The vast majority of randomized experiments in economics rely on a single baseline and single follow-up survey. If multiple follow-ups are conducted, the reason is typically to examine the trajectory of impact effects, so that in effect only one follow-up round is being used to estimate each treatment effect of interest.
While such a design is suitable for study of highly autocorrelated and relatively precisely measured outcomes in the health and education domains, this article makes the case that it is unlikely to be optimal for measuring noisy and relatively less autocorrelated outcomes such as business profits, household incomes and expenditures, and episodic health outcomes.
Taking multiple measurements of such outcomes at relatively short intervals allows one to average out noise, increasing power. When the outcomes have low autocorrelation, it can make sense to do no baseline at all. Moreover, I show how for such outcomes, more power can be achieved with multiple follow-ups than allocating the same total sample size over a single follow-up and baseline.
From a new working paper from David McKenzie.
My two cents: the greatest value of baseline data is that the heterogeneity analysis helps you test theory and generalizability. See David’s paper on returns to capital, with de Mel and Woodruff, for a great example.

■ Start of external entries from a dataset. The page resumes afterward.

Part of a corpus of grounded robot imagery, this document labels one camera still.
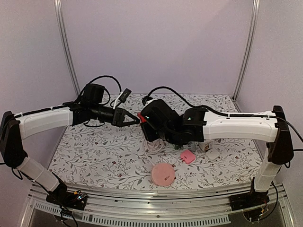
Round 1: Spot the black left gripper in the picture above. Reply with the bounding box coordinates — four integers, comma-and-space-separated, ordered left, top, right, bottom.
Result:
90, 103, 139, 127

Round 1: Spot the red cube socket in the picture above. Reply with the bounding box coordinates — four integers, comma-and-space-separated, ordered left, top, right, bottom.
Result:
137, 112, 147, 123

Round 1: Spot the pink plug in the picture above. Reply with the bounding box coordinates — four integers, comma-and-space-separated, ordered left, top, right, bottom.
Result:
180, 150, 196, 164

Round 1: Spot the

The counterpoint: If you’re the World Bank and you’re running a gazillion government program experiments and you’re pretty sure a majority are going to tank, then you can save a lot on baselines that go nowhere.
My counter-counterpoint: Holy crap. You’re running a gazillion experiments and a huge number fail? This sounds like ingredient number one in a recipe for publication bias.
Time to adopt the CONSORT system?
(Sorry World Bank friends. Please don’t take away my research funding. Think of it as only troubling the ones we love…)